Sand-and-gravel mining operations deposit waste sand around a center pit lake, inadvertently creating habitat for nesting terns and plovers. The large expanses of sand provide nesting area, and the pit lake is a good place for terns and plovers to feed.

Nests are about 4 in. in diameter and 2 in. deep. Terns sit on their eggs for three weeks. Plovers sit on their eggs for four weeks.

“Terns and plovers are typically nesting and fledging their young for a period of eight to 10 weeks between April and July,” Brown says. “Terns lay two or three eggs. Plovers lay four eggs. For both species, eggs are tan and brown and about 1 in. long, so they’re hard to spot on the sand.”

Chicks generally hatch in about three weeks. The chicks then follow their parents around the sand for another three to four weeks before heading south toward a winter habitat.

Even if their color caused these tiny birds to stand out against the sand, it would be difficult to spot them from the seat of a bulldozer or truck. As it is, they’re highly camouflaged to blend in with their environment, challenging equipment operators to recognize their presence.

“Because their nests are on the ground and the birds are so hard to see against the sand, they’re very vulnerable to being run over by trucks, ATVs and heavy equipment,” Brown says. “You can even step on them just walking across the sand.”

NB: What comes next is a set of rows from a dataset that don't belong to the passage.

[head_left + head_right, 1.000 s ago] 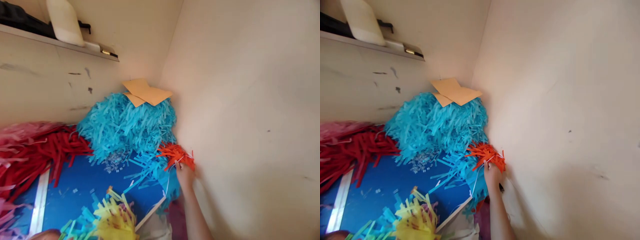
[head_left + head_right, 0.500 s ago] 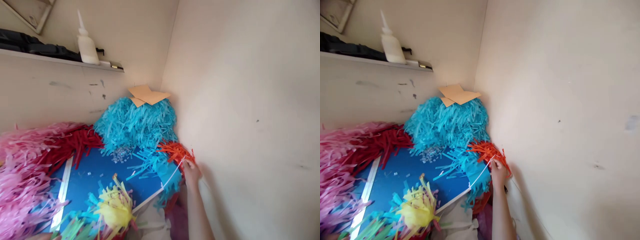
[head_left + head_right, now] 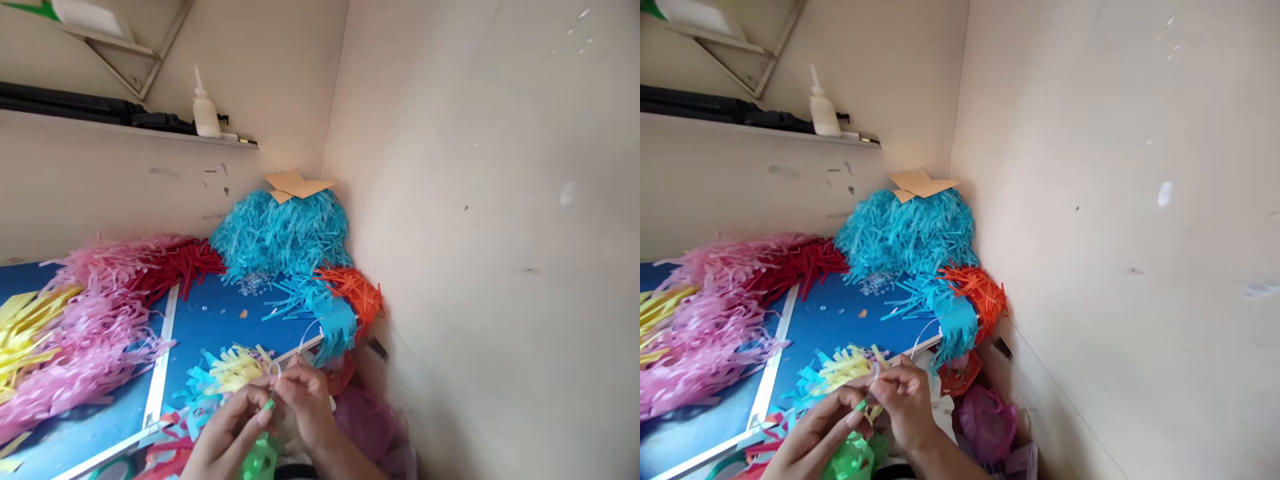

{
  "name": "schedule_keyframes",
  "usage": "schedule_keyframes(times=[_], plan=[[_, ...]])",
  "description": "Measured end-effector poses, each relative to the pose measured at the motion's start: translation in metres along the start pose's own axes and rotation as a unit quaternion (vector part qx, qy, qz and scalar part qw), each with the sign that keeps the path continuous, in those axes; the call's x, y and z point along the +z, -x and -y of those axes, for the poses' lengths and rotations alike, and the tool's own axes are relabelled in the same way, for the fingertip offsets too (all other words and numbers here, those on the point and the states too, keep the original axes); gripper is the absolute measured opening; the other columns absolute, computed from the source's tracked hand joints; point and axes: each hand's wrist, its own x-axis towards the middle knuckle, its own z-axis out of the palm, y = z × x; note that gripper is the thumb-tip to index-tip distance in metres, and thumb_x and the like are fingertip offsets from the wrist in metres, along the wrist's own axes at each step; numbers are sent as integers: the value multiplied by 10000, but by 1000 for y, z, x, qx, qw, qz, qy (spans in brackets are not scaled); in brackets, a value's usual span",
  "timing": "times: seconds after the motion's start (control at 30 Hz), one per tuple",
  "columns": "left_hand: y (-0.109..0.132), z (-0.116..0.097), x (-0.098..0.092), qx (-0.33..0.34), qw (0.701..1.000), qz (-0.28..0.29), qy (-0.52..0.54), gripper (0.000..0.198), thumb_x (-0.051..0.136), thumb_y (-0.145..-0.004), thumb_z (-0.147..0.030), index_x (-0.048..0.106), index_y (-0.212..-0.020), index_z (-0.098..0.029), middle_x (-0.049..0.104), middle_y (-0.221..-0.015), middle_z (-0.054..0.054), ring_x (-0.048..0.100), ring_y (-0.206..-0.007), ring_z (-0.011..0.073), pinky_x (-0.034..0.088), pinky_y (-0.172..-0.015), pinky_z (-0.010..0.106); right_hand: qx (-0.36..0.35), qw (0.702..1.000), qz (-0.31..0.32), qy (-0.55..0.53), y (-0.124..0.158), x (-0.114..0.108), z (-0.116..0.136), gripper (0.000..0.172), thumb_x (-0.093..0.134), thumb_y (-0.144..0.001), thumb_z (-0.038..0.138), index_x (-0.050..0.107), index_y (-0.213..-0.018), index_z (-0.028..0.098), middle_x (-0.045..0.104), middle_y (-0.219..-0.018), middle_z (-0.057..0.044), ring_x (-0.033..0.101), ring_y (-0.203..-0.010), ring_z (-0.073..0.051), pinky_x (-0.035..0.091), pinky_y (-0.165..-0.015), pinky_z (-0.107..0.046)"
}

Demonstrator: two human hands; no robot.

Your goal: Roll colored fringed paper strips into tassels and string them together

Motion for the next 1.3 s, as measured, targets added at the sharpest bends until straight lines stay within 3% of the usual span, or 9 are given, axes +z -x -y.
schedule_keyframes(times=[0.2,0.37,0.43,0.57,0.8,0.93,1.1,1.2,1.3], plan=[[-13,5,17,-3,997,50,63,452,590,-822,-642,625,-758,-195,624,-716,39,586,-687,182,494,-651,255,77,994,-39,-69,4,-11,-11,239,836,-683,420,762,-666,194,555,-624,20,473,-643,-137,398,-660,-258],[-8,29,20,-58,993,98,42,505,537,-834,-681,567,-741,-185,530,-628,-7,454,-544,124,378,-518,218,196,902,-63,-379,2,-44,-1,249,900,-642,340,701,-678,195,632,-706,34,555,-653,-105,466,-666,-240],[-5,35,16,-65,992,104,3,525,508,-839,-695,562,-736,-182,533,-643,0,457,-570,131,374,-536,224,184,889,-79,-411,0,-70,11,228,898,-666,290,698,-729,201,695,-824,21,627,-761,-122,517,-790,-294],[-5,38,13,-66,989,119,-58,504,440,-873,-668,550,-751,-191,549,-664,10,463,-596,146,377,-557,235,116,894,-135,-412,0,-121,35,193,862,-731,232,675,-771,207,657,-713,70,627,-690,-83,545,-896,-319],[-9,35,19,-47,970,128,-202,254,467,-869,-395,553,-722,-206,614,-680,21,505,-621,165,358,-581,237,52,880,-211,-423,5,-156,61,238,808,-721,93,620,-825,195,562,-685,95,537,-539,-26,559,-600,-162],[-5,47,8,-56,963,127,-233,195,516,-848,-329,602,-716,-213,658,-668,20,537,-586,163,347,-563,229,-23,883,-262,-388,5,-181,77,220,757,-746,76,582,-801,198,499,-647,91,487,-501,-36,517,-495,-146],[1,60,-16,-55,971,88,-214,165,628,-796,-366,711,-711,-251,713,-681,32,634,-616,201,445,-580,227,-99,920,-270,-266,16,-198,97,236,784,-745,158,557,-775,213,406,-613,90,393,-474,-50,422,-420,-103],[5,49,-28,-26,983,42,-179,209,669,-774,-469,779,-806,-295,772,-938,67,708,-854,261,545,-748,264,-97,945,-282,-132,25,-179,93,241,790,-764,290,570,-722,201,377,-577,83,306,-435,-56,315,-355,-121],[9,25,-29,16,993,-40,-114,265,695,-752,-521,797,-822,-286,705,-1213,89,651,-1104,303,525,-929,306,-95,951,-281,88,30,-136,74,245,738,-821,407,639,-755,193,462,-554,53,383,-449,-77,352,-401,-170]])
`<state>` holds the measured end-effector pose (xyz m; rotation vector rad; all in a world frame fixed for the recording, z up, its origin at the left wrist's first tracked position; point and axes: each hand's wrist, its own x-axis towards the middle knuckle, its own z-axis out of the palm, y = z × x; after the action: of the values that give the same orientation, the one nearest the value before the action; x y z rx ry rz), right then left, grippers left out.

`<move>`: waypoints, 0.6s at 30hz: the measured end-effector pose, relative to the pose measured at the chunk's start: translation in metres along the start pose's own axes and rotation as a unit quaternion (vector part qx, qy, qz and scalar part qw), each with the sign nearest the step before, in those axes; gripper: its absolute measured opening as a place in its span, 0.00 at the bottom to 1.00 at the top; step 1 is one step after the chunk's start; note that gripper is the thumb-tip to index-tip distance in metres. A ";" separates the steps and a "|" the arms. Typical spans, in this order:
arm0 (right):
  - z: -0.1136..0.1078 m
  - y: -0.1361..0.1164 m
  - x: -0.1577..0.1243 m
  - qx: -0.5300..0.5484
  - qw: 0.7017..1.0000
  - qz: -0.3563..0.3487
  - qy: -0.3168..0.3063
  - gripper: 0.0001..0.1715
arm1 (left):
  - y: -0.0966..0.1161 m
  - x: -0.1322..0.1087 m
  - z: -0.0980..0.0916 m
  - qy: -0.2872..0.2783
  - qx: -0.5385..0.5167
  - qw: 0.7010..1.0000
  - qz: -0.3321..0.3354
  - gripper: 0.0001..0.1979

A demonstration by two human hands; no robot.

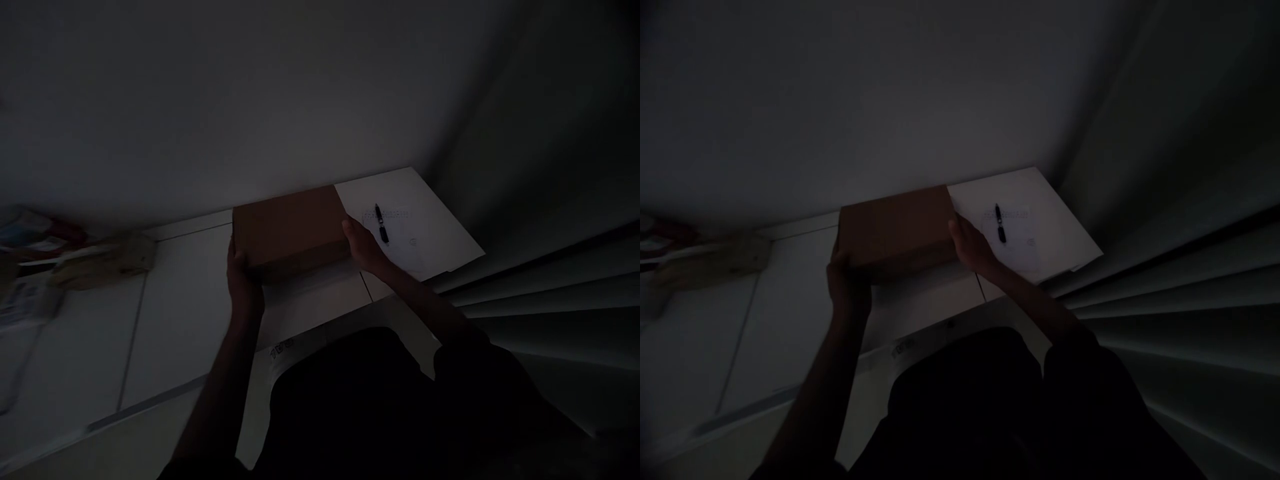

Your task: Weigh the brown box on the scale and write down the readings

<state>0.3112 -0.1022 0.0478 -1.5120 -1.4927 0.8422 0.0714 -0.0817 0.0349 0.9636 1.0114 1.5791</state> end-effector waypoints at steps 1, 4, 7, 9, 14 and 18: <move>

The first published record of piping plovers nesting on Nebraska’s sand-and-gravel mine areas was written by Gayle Pickwell, a member of the Nebraska Ornithologists’ Union. The nest was spotted on May 20, 1922, during an annual bird hike and described as “a Belted Piping Plover’s nest on a strip of sandy beach at Capitol Lake near Lincoln (Nebraska).” Dredging activity in the area had resulted in a large sloping beach of sand and gravel. Pickwell followed the nests until the birds hatched.

Ralph E. Dawson of Lincoln first reported least terns nesting on sand spill piles at Capitol Beach Lake in Lancaster County near Lincoln during the summers of 1920 and 1922.

Capt. Meriwether Lewis made reference to what is believed to be least terns and/or piping plovers in his August 5, 1804 diary entry: “I have frequently observed an acquatic bird in the cours of ascending this river … they lay their eggs on the sand bars without shelter or nest … I believe them to be a native of this country and probably a constant resident.”

Loretta Sorensen is a freelance writer in Yankton, S.D. She produces material on a variety of topics, serves as a ghostwriter, and has authored her own books.